▶ [TASK STATEMENT]: An exact transcription of the data below, complete and unaltered, is the expected answer.

▶ [DATA SHOWN]:
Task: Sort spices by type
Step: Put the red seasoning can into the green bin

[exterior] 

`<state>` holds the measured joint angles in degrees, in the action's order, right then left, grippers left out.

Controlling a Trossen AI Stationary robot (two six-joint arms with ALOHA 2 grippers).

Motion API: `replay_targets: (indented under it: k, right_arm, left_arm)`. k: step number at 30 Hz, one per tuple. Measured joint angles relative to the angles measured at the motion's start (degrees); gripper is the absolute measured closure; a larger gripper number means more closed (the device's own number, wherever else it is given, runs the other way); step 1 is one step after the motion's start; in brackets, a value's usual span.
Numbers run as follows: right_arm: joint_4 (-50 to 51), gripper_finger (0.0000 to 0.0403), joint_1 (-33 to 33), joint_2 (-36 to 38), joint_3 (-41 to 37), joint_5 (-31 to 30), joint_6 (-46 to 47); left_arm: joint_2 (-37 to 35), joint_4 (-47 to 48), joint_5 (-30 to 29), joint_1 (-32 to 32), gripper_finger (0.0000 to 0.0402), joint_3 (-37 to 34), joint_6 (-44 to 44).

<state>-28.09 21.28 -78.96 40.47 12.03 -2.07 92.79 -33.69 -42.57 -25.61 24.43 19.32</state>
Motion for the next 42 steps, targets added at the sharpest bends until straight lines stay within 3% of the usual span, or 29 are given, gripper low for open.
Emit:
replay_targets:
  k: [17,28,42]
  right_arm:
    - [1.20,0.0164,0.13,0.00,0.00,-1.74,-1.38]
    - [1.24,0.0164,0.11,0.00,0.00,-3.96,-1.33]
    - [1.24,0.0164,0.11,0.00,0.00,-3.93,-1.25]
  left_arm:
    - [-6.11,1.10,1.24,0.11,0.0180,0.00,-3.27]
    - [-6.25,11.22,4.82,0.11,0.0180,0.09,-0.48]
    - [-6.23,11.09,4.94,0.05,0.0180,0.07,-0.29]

▶ [RESULT BELOW]:
Task: Sort spices by type
Step: Put the red seasoning can into the green bin

[exterior] 

`<state>` holds the measured joint angles in degrees, in the action's order, right then left, grippers left out.

Controlling a Trossen AI Stationary robot (two six-joint arms with ALOHA 2 grippers).

Motion API: `replay_targets: (indented under it: k, right_arm, left_arm)`. k: step number at 30 Hz, one per tuple. Measured joint angles relative to the angles measured at the motion's start (degrees); gripper is the absolute measured closure; a larger gripper number means more closed (the device's own number, wherever else it is given, runs the other way); step 1 is one step after the motion's start; in brackets, a value's usual span.
Numbers run as follows: right_arm: joint_4 (-50 to 51), gripper_finger (0.0000 to 0.0403), joint_1 (-33 to 33), joint_2 (-36 to 38), joint_3 (-41 to 37), joint_5 (-31 to 30), joint_6 (-46 to 47); left_arm: joint_2 (-37 to 35), joint_4 (-47 to 48), joint_5 (-30 to 29), joint_1 (-32 to 32), gripper_finger (0.0000 to 0.0402), joint_3 (-37 to 34), joint_6 (-44 to 44).

<state>-28.09 21.28 -78.96 40.47 12.03 -2.07 92.79 -33.69 -42.57 -25.61 24.43 19.32</state>
Motion for the next 42 steps, targets added at the sharpest bends until straight lines stay within 3% of the usual span, or 29 are given, gripper low for open.
Emit:
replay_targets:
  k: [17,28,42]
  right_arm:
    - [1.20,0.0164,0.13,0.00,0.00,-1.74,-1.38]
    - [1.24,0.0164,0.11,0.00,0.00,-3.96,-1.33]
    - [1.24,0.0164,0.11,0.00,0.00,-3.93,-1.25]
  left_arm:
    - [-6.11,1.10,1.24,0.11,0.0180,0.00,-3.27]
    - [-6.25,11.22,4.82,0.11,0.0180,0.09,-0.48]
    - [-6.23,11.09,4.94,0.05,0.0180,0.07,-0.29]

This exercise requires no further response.